Numerical reservoir simulations are extremely computationally expensive, as they require the repeated solution of large nonlinear algebraic systems derived from the discretized governing equations. With growing demand for real-time optimization, uncertainty quantification, and history matching in digital twin applications, reducing computational cost has become essential. Deep learning (DL)--based surrogate models have emerged as an effective approach for accelerating subsurface flow simulations. Here, we seek to determine which DL architectures are best suited for high-dimensional, transient subsurface flow problems. In this study, we examine the advantages and relative costs associated with training such models, including memory requirements, training speed, accuracy, robustness, and generalization. We conduct a comparative study of several DL architectures commonly used as surrogate models for subsurface flow problems, including U-Net, V-Net, Temporal Convolutional Networks, Fourier Neural Operators (FNO), and a U-Net--enhanced FNO (U-FNO).

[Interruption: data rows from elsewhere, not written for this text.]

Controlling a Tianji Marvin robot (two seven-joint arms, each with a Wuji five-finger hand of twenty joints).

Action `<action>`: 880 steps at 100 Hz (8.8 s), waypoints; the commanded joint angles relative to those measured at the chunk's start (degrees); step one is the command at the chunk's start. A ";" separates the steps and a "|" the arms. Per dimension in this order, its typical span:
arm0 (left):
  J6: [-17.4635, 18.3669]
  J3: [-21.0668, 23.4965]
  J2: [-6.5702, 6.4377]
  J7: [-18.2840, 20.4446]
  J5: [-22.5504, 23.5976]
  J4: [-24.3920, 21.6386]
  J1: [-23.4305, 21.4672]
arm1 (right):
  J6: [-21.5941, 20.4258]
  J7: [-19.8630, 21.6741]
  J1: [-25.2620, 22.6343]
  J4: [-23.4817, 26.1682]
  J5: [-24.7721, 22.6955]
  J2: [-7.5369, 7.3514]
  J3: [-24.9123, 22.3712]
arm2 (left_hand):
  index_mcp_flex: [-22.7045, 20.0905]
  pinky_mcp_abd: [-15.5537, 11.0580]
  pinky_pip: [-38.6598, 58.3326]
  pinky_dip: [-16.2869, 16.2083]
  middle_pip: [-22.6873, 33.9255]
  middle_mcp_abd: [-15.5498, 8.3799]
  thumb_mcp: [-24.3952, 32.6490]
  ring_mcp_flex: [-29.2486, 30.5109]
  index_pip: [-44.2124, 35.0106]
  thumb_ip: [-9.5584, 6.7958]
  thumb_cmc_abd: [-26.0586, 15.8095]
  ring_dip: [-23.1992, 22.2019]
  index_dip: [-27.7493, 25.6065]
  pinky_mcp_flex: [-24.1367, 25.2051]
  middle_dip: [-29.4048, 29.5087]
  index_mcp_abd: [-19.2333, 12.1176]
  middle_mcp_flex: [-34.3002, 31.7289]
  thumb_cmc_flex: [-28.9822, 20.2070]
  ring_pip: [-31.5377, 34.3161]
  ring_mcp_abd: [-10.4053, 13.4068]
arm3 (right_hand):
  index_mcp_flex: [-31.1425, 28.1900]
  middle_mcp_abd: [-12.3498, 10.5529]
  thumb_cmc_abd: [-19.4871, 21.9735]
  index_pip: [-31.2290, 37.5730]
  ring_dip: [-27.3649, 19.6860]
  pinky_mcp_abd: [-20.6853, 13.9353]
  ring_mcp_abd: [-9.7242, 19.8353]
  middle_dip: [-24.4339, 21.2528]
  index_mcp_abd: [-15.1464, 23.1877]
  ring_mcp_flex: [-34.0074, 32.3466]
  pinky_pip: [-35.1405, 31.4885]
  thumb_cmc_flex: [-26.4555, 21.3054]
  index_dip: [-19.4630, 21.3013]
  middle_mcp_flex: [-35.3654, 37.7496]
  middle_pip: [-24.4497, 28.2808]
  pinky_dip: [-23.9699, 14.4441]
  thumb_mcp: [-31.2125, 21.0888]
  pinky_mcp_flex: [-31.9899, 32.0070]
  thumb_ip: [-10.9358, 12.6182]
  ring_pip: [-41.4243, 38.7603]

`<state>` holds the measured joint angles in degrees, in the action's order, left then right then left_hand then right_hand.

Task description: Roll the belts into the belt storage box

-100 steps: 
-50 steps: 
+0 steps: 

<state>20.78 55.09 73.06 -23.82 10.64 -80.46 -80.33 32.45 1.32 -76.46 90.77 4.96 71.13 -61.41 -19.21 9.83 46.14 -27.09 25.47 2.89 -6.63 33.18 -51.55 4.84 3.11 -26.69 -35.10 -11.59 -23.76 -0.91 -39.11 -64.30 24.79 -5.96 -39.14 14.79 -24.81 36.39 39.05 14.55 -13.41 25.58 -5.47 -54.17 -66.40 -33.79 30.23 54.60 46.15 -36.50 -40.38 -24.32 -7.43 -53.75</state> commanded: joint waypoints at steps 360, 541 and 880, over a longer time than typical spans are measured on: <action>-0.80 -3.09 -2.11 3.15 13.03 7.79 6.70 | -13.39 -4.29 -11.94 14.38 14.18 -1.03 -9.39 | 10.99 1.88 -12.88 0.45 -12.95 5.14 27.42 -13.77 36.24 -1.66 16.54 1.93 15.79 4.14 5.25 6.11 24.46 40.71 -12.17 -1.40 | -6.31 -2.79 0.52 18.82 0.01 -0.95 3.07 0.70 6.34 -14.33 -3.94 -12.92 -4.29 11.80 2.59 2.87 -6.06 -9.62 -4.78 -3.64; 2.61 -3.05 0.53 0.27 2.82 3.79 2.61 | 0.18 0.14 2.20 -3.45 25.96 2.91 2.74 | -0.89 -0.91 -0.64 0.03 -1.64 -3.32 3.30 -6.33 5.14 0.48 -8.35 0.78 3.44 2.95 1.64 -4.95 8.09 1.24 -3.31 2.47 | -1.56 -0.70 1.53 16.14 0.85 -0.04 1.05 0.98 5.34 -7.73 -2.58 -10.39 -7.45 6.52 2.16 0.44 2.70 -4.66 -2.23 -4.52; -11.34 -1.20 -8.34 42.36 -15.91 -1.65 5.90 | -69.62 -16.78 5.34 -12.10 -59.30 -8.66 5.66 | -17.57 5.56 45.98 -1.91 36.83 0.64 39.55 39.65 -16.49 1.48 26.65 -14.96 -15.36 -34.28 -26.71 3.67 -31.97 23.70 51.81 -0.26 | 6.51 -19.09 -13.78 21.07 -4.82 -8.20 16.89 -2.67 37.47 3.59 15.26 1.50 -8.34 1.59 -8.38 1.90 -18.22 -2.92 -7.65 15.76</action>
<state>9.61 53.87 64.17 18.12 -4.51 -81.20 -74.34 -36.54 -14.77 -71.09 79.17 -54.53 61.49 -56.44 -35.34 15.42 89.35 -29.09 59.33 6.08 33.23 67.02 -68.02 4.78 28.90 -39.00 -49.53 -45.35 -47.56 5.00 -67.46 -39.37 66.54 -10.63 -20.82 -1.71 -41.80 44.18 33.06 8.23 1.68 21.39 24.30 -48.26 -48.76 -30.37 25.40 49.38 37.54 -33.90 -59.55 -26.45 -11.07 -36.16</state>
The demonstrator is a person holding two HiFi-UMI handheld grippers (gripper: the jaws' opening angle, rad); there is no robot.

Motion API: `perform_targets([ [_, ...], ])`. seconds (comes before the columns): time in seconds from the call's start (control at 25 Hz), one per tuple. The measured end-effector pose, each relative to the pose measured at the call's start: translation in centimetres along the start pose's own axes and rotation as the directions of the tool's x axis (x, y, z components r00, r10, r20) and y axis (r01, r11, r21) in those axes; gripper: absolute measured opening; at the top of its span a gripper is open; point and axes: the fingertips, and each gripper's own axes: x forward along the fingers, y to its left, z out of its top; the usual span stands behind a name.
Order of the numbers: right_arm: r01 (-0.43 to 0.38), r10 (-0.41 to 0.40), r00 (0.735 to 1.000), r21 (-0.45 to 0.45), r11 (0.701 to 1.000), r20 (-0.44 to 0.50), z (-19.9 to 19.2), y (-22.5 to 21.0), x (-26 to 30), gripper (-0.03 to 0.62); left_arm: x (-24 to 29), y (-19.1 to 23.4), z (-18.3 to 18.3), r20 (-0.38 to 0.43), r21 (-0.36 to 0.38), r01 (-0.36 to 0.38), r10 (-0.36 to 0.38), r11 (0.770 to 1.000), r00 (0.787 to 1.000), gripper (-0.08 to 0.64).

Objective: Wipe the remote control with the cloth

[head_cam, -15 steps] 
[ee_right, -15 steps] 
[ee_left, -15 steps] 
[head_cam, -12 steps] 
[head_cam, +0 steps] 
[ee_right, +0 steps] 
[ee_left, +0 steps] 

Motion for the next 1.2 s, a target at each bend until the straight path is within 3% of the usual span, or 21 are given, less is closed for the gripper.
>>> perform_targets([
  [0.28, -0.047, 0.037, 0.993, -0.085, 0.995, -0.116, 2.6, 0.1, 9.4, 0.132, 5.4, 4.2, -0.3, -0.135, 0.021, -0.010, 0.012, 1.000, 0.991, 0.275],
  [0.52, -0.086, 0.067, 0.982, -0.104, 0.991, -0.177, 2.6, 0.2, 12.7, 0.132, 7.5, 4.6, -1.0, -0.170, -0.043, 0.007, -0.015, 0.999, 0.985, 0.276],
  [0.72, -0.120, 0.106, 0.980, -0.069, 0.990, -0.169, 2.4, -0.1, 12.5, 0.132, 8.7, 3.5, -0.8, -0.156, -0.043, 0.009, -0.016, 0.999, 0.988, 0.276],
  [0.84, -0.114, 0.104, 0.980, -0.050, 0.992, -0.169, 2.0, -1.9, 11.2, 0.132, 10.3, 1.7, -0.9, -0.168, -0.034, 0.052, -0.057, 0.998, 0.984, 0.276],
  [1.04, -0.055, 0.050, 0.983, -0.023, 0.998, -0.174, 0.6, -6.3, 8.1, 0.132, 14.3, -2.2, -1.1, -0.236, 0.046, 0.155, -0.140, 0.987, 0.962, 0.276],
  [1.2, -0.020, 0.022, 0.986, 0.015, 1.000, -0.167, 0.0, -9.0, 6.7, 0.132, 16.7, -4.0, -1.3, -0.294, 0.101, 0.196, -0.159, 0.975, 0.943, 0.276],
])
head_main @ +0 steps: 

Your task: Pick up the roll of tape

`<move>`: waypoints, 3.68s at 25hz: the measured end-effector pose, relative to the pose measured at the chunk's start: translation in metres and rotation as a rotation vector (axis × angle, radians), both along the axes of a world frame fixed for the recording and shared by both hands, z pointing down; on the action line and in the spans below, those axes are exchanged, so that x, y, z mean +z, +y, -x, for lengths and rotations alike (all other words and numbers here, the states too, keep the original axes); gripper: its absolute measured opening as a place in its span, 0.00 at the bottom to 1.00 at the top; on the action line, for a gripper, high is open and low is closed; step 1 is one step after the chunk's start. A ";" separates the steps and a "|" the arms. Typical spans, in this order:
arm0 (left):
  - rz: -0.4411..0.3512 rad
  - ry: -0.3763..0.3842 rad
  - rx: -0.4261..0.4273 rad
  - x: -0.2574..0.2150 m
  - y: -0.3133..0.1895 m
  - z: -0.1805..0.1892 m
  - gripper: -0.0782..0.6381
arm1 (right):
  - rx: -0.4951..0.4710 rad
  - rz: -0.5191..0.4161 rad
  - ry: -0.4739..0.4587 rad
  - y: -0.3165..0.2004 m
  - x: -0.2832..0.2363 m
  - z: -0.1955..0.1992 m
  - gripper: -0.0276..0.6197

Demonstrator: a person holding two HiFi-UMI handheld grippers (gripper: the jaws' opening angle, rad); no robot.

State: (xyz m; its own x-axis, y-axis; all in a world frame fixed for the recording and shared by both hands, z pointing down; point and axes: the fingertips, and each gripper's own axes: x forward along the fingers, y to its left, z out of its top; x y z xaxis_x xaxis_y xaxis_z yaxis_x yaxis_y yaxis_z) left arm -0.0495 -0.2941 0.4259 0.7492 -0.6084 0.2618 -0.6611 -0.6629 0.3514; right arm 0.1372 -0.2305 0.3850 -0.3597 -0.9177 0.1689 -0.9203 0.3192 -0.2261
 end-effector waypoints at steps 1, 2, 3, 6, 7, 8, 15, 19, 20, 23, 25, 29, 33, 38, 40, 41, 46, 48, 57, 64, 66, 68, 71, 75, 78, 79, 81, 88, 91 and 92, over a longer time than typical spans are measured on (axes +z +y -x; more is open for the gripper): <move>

As a benchmark, we compare the performance of the studied models for geological carbon sequestration to predict transient pressure build-up and CO$_2$ saturation fields. We study the problem of CO$_2$ injection into a single wellbore in a two-dimensional domain, which is parameterized by anisotropic, heterogeneous permeability and porosity fields, injection configurations, and reservoir properties. Results demonstrate that surrogate model performance is strongly dependent on the underlying PDE type (i.e., hyperbolic vs. elliptic). The U-FNO achieves the highest accuracy for predicting CO$_2$ saturation fields, while the FNO provides the best performance for pressure build-up prediction.